In the data that follows, find each line containing "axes" and copy it.
==*==
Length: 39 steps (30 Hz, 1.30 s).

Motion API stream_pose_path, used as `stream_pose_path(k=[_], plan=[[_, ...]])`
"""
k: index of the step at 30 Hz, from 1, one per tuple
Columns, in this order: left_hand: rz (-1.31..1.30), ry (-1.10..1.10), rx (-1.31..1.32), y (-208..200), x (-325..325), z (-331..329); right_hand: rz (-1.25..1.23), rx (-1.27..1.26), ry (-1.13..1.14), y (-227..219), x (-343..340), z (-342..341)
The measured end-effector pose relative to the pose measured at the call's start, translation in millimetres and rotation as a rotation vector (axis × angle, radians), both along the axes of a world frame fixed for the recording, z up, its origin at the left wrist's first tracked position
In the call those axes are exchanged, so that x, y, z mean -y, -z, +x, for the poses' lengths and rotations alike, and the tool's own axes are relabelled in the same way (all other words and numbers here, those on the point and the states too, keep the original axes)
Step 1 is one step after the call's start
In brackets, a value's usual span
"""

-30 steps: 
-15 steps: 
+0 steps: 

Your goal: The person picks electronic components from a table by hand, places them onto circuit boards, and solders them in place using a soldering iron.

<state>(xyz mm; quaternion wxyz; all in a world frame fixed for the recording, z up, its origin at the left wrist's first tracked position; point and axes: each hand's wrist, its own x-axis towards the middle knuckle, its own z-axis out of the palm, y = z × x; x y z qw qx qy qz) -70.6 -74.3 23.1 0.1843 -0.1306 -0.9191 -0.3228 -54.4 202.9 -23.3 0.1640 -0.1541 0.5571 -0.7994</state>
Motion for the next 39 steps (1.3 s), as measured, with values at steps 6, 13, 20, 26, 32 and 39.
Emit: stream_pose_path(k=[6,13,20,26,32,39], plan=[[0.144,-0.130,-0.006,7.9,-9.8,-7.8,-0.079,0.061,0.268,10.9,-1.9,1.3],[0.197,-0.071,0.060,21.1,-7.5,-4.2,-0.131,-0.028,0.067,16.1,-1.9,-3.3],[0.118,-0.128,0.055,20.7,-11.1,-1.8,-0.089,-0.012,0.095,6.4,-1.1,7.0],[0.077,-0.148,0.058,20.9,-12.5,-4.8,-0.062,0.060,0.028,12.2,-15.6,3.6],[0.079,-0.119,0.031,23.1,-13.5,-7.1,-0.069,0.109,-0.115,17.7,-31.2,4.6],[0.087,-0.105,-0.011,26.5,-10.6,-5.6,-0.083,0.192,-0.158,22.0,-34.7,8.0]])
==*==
**YOUR RESPONSE:**
The measured end-effector pose relative to the pose measured at the call's start, translation in millimetres and rotation as a rotation vector (axis × angle, radians), both along the axes of a world frame fixed for the recording, z up, its origin at the left wrist's first tracked position
In the call those axes are exchanged, so that x, y, z mean -y, -z, +x, for the poses' lengths and rotations alike, and the tool's own axes are relabelled in the same way (all other words and numbers here, those on the point and the states too, keep the original axes)
<state>(xyz mm; quaternion wxyz; all in a world frame fixed for the recording, z up, its origin at the left wrist's first tracked position; point and axes: each hand's wrist, its own x-axis towards the middle knuckle, its own z-axis out of the palm, y = z × x; x y z qw qx qy qz) -70.6 -74.3 23.1 0.1843 -0.1306 -0.9191 -0.3228 -54.4 202.9 -23.3 0.1640 -0.1541 0.5571 -0.7994</state>

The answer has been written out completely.